De Daniel Vaillant à Vincent Peillon en passant même par l’ex-ministre de la Justice Christiane Taubira, qui en décembre 2014 déclarait ne pas être “choquée” que ce débat puisse avoir lieu, nombreux sont ceux qui sur la gauche du Président ont déjà essayé de faire avancer les choses. Economiquement, et pour aller plus loin, l’argument d’une “légalisation encadrée” serait loin d’être une hérésie. Aux États-Unis, le Colorado, qui a légalisé au 1er anvier 2014, s’est plus que refait la cerise : 125 millions de dollars encaissés en 2015 (pour un État de 5 millions d’habitants) et des milliers d’emplois créés.

Au Canada, c’est le libéral Justin Trudeau, nouveau venu, qui a promis d’encadrer et de légaliser le commerce de la marijuana. Mais en France, rien pour le moment. Si certains continuent – comme Julien Dray – de pousser la soufflette à l’oreille du Président, rien de bien concret ne semble en découler pour le moment.

L’ambiance sécuritaire a pris le dessus.
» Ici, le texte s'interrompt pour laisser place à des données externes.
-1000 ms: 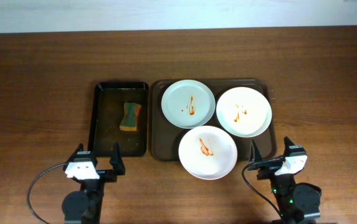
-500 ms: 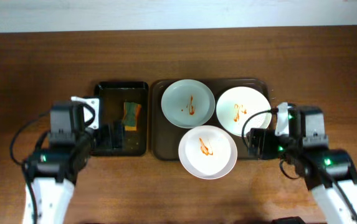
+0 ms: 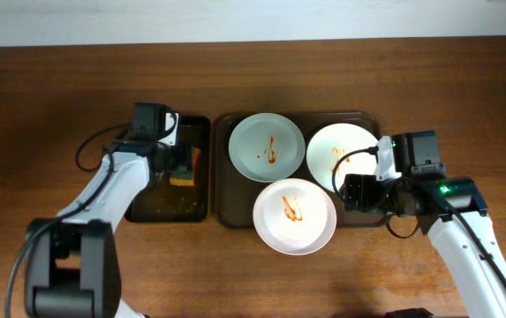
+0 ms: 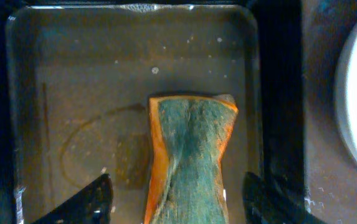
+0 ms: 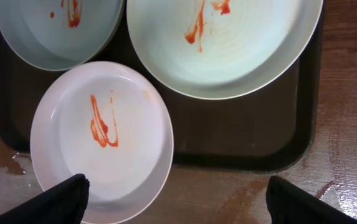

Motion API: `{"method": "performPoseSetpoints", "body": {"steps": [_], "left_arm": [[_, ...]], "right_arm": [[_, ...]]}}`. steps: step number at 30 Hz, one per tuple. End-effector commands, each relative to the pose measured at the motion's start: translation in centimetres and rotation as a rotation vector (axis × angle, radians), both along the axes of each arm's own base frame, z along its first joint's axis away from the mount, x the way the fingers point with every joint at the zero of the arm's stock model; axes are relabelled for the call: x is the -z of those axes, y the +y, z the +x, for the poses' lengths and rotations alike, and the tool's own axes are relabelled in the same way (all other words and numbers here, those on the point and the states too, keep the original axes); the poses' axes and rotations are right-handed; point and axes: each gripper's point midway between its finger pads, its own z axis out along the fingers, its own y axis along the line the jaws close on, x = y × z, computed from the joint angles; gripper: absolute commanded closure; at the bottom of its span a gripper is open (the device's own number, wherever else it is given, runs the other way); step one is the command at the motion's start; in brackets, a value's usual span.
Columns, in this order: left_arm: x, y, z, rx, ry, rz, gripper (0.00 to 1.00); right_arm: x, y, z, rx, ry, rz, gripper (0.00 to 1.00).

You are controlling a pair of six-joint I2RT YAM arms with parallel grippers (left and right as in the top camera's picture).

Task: Clean dirty plates on tray and stack at the side

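Observation:
Three plates smeared with red sauce sit on the brown tray [image 3: 235, 212]: a pale green one [image 3: 267, 147] at the back left, a white one [image 3: 345, 157] at the back right and a white one [image 3: 294, 215] at the front. An orange-and-green sponge [image 4: 190, 149] lies in water in the black tray [image 3: 142, 203]. My left gripper [image 4: 178, 208] is open, a finger on either side of the sponge's near end. My right gripper [image 5: 175, 211] hangs open over the tray's front right part, beside the front plate [image 5: 103, 143].
The wooden table [image 3: 464, 106] is bare to the right of the brown tray. Wet patches show on the wood near the tray's front edge [image 5: 240, 165]. The black tray's walls [image 4: 278, 93] close in on the sponge.
My left gripper has moved from the black tray's front edge to just above the sponge. My right gripper has moved forward over the brown tray's front right part. Both remain open.
Both arms first rested low at the table's front edge, cameras looking level across the trays. Then they stood raised and tilted down over the near ends of the trays. Now the left straddles the sponge and the right hangs over the plates.

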Motion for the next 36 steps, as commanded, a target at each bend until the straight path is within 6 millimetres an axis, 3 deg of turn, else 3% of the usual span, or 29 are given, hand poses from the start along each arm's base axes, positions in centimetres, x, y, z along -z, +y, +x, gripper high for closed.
{"method": "performPoseSetpoints", "body": {"steps": [1,3,6,7,8,10,13,14,16,17,20,21,22,23,25,27,30,33,36], "left_arm": [[2.4,-1.4,0.1,0.037,0.044,-0.010,0.43],[3.3,-1.8,0.1,0.047,0.056,-0.007,0.43],[3.4,-2.1,0.0,0.054,0.056,-0.005,0.56],[3.4,-2.1,0.0,0.055,0.057,-0.005,0.65],[3.5,-2.1,-0.1,0.054,0.061,-0.004,0.82],[3.8,-2.0,-0.8,0.054,0.094,0.000,1.00],[4.0,-1.9,-1.4,0.054,0.119,0.003,1.00],[4.2,-1.7,-1.6,0.051,0.126,0.011,0.96],[4.6,-1.6,-2.1,0.050,0.139,0.016,0.80],[4.9,-1.4,-2.4,0.047,0.146,0.024,0.78],[5.0,-1.4,-2.5,0.047,0.146,0.023,0.84],[5.0,-1.4,-2.5,0.047,0.147,0.023,1.00],[5.0,-1.5,-2.5,0.048,0.145,0.020,1.00],[4.0,-1.5,-2.0,0.047,0.124,0.017,1.00],[-0.6,-1.7,-0.2,0.046,0.003,0.002,1.00],[-2.4,-1.7,-0.4,0.046,-0.026,-0.002,1.00],[0.4,-1.4,-2.6,0.046,0.068,0.010,1.00],[5.3,-1.0,-4.9,0.024,0.187,0.016,1.00],[6.4,-1.0,-4.8,0.025,0.200,0.018,1.00]], "right_arm": [[-0.6,0.4,0.3,-0.006,-0.013,0.017,0.08],[-0.6,0.4,0.3,-0.006,-0.013,0.017,0.08],[-0.6,0.4,0.4,-0.006,-0.013,0.017,0.08],[-0.6,0.4,0.4,-0.006,-0.014,0.017,0.08],[-0.6,0.4,0.4,-0.006,-0.016,0.017,0.08],[-0.6,0.4,0.5,-0.005,-0.020,0.015,0.08],[-0.6,0.4,0.5,-0.004,-0.019,0.015,0.08],[-0.6,0.4,0.5,-0.005,-0.019,0.015,0.07],[-0.6,0.4,0.5,-0.005,-0.019,0.015,0.08],[-0.6,0.4,0.5,-0.005,-0.019,0.015,0.08],[-0.6,0.4,0.5,-0.005,-0.019,0.015,0.08],[-0.6,0.4,0.5,-0.004,-0.019,0.015,0.08],[-0.6,0.4,0.5,-0.005,-0.020,0.015,0.08],[-0.6,0.4,0.5,-0.005,-0.020,0.015,0.07],[-0.6,0.4,0.5,-0.005,-0.020,0.015,0.08],[-0.6,0.4,0.5,-0.005,-0.020,0.015,0.07],[-0.6,0.4,0.5,-0.005,-0.020,0.015,0.07],[-0.6,0.4,0.5,-0.005,-0.019,0.015,0.07],[-0.3,0.3,-0.2,-0.005,0.015,0.012,0.08]]}}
Isolé sur sa gauche par le départ d’une Christiane Taubira échaudée par le débat sur la déchéance de nationalité, François Hollande dispose, avec cette question de la dépénalisation encadrée, d’une vraie chance de se saisir, avant la fin de son mandat, d’un réel marqueur social (marqueurs qui, à l’exception du mariage pour tous, font cruellement défaut à ce mandat hollandais).
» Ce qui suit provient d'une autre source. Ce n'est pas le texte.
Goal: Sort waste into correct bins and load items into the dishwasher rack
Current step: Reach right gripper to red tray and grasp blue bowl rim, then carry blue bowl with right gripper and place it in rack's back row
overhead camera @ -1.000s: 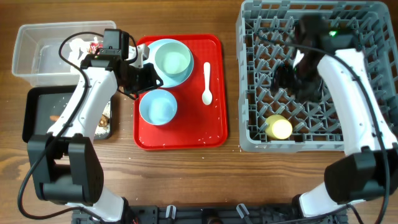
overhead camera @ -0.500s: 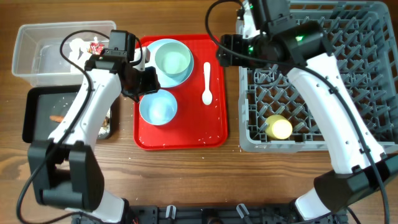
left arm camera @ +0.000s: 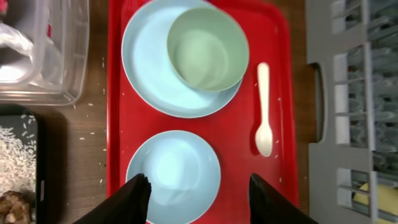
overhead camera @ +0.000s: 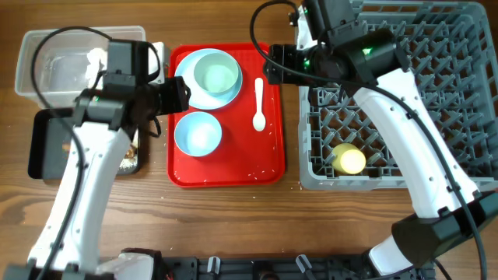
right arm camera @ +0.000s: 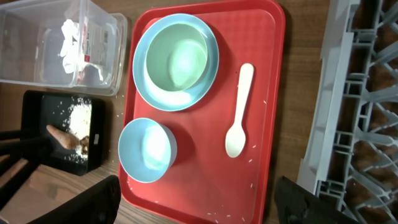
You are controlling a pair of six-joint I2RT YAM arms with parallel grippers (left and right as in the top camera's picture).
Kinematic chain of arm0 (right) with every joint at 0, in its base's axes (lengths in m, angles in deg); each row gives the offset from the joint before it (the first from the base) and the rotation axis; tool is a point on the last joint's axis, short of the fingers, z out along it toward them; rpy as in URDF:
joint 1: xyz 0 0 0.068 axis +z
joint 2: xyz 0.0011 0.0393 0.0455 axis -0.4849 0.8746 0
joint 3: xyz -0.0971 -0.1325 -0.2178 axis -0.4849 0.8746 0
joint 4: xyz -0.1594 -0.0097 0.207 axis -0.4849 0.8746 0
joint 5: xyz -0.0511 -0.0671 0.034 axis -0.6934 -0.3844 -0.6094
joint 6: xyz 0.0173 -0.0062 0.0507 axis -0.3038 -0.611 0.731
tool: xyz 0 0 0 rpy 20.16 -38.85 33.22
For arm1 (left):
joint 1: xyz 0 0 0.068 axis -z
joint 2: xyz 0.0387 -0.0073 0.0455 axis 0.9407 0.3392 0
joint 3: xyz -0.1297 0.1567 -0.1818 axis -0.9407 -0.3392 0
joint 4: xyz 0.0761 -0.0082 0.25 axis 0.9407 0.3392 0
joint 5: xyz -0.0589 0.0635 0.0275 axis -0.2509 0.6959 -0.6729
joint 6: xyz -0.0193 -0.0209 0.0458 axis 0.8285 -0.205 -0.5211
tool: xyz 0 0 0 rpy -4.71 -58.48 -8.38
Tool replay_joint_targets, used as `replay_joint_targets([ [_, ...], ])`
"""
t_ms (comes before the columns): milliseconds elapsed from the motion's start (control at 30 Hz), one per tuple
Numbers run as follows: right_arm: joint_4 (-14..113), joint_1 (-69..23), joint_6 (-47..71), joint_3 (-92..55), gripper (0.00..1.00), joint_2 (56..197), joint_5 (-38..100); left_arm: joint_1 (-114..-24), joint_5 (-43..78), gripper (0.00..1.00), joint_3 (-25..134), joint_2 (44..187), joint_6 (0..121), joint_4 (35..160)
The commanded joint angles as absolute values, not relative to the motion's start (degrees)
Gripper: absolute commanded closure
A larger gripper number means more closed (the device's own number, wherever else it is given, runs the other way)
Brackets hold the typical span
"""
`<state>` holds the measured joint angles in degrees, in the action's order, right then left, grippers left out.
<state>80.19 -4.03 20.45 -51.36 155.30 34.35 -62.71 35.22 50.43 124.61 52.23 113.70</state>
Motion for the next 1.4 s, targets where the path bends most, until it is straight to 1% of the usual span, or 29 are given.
replay_joint_targets([
  [0,78.5,-1.58,21.04,-50.44,0.2,157.57,34.74,-65.02,36.34,0.42,51.45,120.5,56.12,113.02],
  [133,75.75,3.31,22.24,-50.4,0.21,162.71,34.94,-70.92,36.34,0.37,51.43,120.06,56.76,113.85],
  [300,72.82,9.63,26.44,-50.4,0.26,171.78,34.85,-78.29,36.38,0.22,51.43,120.41,56.69,114.79],
  [333,72.51,10.63,26.92,-50.4,0.27,173.92,34.87,-79.54,36.38,0.18,51.43,120.41,56.69,114.79],
  [367,72.32,11.42,27.66,-50.4,0.29,176.06,34.87,-80.69,36.38,0.07,51.43,120.41,56.69,114.82],
  [400,72.25,11.79,28.45,-50.4,0.31,177.64,34.89,-81.37,36.36,0.0,51.43,120.41,56.71,114.84],
  [467,71.79,12.23,28.62,-50.37,0.36,180.52,34.91,-82.09,36.36,0.0,51.43,120.41,56.73,115.21],
  [500,71.44,12.3,28.62,-50.37,0.43,182.18,34.98,-82.07,36.34,0.0,51.43,120.41,56.73,115.56],
  [533,71.29,12.3,28.58,-50.37,0.48,183.3,35.18,-82.07,36.34,0.0,51.43,120.41,56.73,115.95],
  [567,71.01,12.3,28.58,-50.37,0.5,184.65,35.15,-82.07,36.34,0.0,51.43,120.41,56.73,115.89],
  [667,70.29,12.16,28.54,-50.35,0.52,186.58,37.12,-82.07,36.34,0.0,51.43,120.41,56.73,115.89],
  [700,70.26,11.97,28.58,-50.35,0.58,186.77,37.08,-82.07,36.34,0.0,51.43,120.41,56.73,115.91],
  [767,70.13,11.79,29.63,-50.35,0.75,186.77,37.03,-82.07,36.34,0.0,51.43,120.41,56.73,115.89],
  [833,70.07,11.81,29.63,-50.35,0.89,186.77,37.03,-82.07,36.34,0.0,51.43,120.41,56.73,115.89],
  [900,70.13,11.84,29.63,-50.35,0.95,186.77,37.01,-82.07,36.34,0.0,51.43,120.41,56.73,115.89],
  [1033,70.31,11.79,29.63,-50.35,0.96,186.73,37.1,-82.07,36.34,0.0,51.43,120.41,56.73,115.89],
  [1133,72.38,11.75,27.51,-50.37,0.96,183.56,36.64,-82.07,36.34,0.0,51.43,120.41,56.73,115.89],
  [1233,75.38,11.25,25.61,-50.42,0.96,176.65,31.02,-82.07,36.34,0.0,51.43,120.41,56.73,115.89],
  [1367,79.88,9.04,25.19,-50.42,0.96,164.39,18.5,-82.07,36.34,0.0,51.43,120.41,56.73,115.89],
])
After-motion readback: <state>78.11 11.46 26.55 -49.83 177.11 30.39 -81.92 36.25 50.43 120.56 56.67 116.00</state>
Un enjeu de société plus qu’une lubie

A Marseille, où plusieurs adolescents ont perdu la vie dans des faits divers liés au trafic, le PS compte s’emparer du débat au plus vite. Certains voient même, comme nous le montre le reportage que nous avons réalisé, dans la cité phocéenne toujours (lire ici), la possibilité de mettre fin aux affres d’un capitalisme ultrasauvage, voire, à la condition d’une légalisation soigneusement encadrée, de créer des emplois.

C’est en tout cas l’analyse de certaines associations et de certains chercheurs. Plus qu’une simple lubie, la dépénalisation du cannabis est désormais un enjeu de société, de santé publique, voire une opportunité économique. François Hollande aura-t-il la lucidité de s’en saisir  ? Faites tourner.